Славик уже выяснил, что бывший колхоз "Заветы Ильича" распался на три хозяйства. А вернее, земельные паи скупили у вчерашних колхозников три человека: бывший парторг, бывший агроном и бывший бухгалтер. Одного из новых хозяев, парторга, он знал. Володька Куличенков. В школе на тройки учился. В военное училище вместе поехали поступать. Славик поступил, а Володька уехал домой. Срезался на первом же экзамене. А потом по комсомольской линии да по партийной выбился в люди. И вот, нате вам, пожалуйста, — хозяин! Землевладелец. А он, Славик, командир лучшей роты, батальона, полка, перебивается случайными заработками. И кому нужны его боевые ордена?

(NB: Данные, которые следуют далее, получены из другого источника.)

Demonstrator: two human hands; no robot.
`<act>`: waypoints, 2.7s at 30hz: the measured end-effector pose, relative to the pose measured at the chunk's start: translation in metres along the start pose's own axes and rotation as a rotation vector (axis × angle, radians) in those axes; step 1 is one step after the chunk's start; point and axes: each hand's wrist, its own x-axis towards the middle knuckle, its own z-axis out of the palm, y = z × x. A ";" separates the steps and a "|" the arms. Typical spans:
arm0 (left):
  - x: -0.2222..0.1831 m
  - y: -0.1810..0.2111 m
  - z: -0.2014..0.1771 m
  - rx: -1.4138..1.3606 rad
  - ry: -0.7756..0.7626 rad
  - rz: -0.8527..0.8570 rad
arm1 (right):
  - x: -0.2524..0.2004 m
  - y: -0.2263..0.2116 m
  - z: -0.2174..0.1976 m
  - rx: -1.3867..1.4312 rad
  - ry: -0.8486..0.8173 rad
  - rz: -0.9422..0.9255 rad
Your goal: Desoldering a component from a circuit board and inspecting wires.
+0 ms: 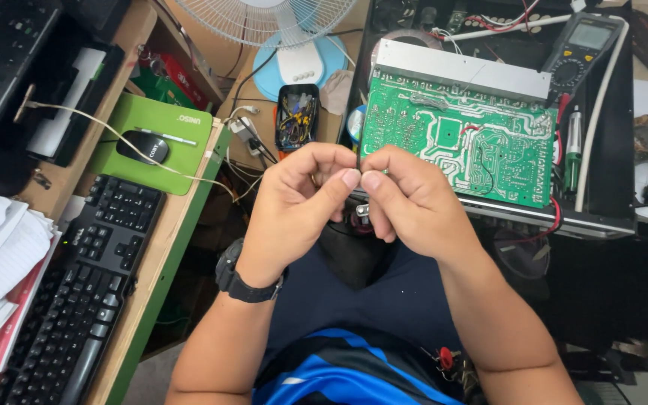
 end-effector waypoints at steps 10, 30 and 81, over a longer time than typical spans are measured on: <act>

— А что ж, мужики, Володька разве не наливает?
— Жадюга твой Володька! За весенние работы ещё не рассчитался!
— А х… ему? — матерился пьяный Макарыч. — Он своё поимел? Поимел!
Муравейник зарокотал угрюмыми, злыми голосами.

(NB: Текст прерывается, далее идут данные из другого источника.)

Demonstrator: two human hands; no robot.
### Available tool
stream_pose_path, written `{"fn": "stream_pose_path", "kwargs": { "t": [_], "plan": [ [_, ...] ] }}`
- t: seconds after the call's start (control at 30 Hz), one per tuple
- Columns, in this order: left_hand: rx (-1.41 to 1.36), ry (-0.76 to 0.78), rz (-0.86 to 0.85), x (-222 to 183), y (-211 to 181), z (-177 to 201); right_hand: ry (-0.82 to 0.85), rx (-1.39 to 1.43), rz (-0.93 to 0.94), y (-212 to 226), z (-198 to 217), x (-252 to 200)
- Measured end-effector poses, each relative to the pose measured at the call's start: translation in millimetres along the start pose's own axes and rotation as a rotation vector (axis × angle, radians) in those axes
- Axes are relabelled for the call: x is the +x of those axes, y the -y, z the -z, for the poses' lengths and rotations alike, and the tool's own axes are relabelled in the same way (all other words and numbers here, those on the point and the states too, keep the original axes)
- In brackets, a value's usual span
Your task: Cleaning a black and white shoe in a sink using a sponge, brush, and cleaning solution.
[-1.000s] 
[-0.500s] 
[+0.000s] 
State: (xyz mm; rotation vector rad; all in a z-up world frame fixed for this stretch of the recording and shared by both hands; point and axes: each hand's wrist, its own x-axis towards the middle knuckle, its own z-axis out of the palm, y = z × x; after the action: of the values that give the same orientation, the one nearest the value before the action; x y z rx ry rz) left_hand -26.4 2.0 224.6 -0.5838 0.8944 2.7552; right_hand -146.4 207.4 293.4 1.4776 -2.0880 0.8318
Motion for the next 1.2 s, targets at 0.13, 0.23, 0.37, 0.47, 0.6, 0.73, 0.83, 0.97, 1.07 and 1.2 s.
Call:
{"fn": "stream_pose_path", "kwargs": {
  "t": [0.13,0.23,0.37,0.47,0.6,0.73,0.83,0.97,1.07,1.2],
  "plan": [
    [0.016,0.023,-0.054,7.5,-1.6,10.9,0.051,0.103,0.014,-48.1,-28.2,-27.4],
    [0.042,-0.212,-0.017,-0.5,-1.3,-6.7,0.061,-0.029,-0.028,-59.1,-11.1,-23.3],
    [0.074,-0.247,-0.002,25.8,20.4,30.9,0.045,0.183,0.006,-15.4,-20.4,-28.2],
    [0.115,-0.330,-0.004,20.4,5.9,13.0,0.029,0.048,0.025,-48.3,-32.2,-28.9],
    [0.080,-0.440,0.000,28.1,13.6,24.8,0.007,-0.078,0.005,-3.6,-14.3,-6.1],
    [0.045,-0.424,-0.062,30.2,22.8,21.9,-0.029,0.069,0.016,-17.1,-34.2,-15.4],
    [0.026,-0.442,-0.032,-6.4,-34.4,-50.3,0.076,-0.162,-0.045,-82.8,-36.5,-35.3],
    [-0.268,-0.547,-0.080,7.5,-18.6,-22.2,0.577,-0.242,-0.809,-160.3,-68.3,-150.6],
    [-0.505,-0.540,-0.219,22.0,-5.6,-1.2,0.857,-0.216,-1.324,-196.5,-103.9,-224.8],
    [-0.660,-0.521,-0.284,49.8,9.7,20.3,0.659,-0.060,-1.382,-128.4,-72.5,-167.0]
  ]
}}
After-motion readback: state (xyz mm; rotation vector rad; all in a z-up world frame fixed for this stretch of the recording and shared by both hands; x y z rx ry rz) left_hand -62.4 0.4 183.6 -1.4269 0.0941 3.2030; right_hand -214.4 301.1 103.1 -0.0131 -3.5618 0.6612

— Пусть попробует не заплатить!
— Заплатит, никуда не денется. А не заплатит — мы ему, гаду, красного петуха под стреху!
— Так вы ж ему свои паи и продали! Сами, добровольно продали! — нервно засмеялся Макарыч. — А теперь жалуйтесь, ёк-канарёк!

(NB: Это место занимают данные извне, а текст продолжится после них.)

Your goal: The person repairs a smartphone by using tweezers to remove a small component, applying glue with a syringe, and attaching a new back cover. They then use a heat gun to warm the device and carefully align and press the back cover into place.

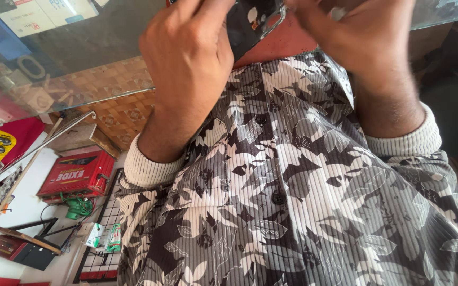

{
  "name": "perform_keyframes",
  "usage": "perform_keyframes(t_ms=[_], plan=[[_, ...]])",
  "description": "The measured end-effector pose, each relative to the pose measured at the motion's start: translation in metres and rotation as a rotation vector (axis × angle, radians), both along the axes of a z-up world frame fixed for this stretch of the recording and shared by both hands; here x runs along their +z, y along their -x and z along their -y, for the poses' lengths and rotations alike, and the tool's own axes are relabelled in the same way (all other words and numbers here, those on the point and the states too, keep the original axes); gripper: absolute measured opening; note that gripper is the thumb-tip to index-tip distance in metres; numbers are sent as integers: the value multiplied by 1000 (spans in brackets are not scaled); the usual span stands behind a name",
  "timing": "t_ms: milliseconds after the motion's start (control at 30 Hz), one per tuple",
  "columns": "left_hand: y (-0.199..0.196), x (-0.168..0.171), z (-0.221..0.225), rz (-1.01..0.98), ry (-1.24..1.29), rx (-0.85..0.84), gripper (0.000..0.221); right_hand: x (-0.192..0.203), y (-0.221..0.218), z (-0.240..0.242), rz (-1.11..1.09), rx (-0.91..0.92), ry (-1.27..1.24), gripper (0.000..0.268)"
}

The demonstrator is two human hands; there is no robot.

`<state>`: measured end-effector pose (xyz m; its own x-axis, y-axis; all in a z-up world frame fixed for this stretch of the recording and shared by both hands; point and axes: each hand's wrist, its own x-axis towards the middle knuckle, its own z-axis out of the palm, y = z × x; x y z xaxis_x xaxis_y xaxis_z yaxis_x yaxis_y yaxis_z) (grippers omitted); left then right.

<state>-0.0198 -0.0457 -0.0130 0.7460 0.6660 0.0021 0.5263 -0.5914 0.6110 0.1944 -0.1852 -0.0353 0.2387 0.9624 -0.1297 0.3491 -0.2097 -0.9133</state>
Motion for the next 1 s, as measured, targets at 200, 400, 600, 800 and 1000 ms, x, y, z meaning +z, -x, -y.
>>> perform_keyframes(t_ms=[200,400,600,800,1000], plan=[[3,-6,-10,34,24,-16,24,-12,26,-4,-328,-102,18,8],[1,-15,-4,38,25,-28,26,-15,32,-2,-180,-126,-8,9],[1,-17,-1,-10,14,-35,33,-9,45,-7,-131,-160,3,10],[4,-18,-2,29,23,-51,30,-9,50,-4,-114,-181,-30,10],[5,-20,1,45,39,-37,29,-12,51,-1,-26,-146,-30,12]])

— А ты? Ты, умняга, что ли, не продал?
— А я не продал! Мой пай на мне как числился, так и числится до сих пор. Я хозяин. И старухин, и хозяйкин. Три пая у меня!
— Ну, Макарыч, тогда и ты — помещик! Чего ж батраков не нанимаешь? — засмеялись уже беззлобно.
— Потому и не нанимаю, что я категорически против эксплуатации. Хули это за жизнь, когда человек над человеком измывается за кусок хлеба? Какая ж это свобода?!
— Ты, Макарыч, голова-а, — хвалили мужики бывшего счетовода. — Не зря всю жизнь с тетрадкой пробегал…
— Да я!… — обиделся было на "тетрадку" Макарыч, но его заглушили, стали дёргать за рукава, просовывать к нему с разных сторон белые пластиковые стаканчики, казавшиеся в чёрных огромных руках мужиков нелепыми игрушками неизвестного назначения, все желали выпить за умную его речь, и он успокоился.
Славик сидел на высоком крыльце, одну ногу поставив на ступеньку, а другую вытянув вниз, на затоптанную и зашвырянную окурками траву. В одной руке он держал плоскую гранёную бутылку, а в другой пластиковый стаканчик. В стаканчике его всегда матово поблёскивало. Славик тоже был уже хорош. Он щедро наливал мужикам, даже тем, кто, пользуясь моментом, нахально лез без очереди. Но и сам старался не пропускать. Бормотал себе: "Я ли вам не свойский?…" — и лихо опрокидывал до дна.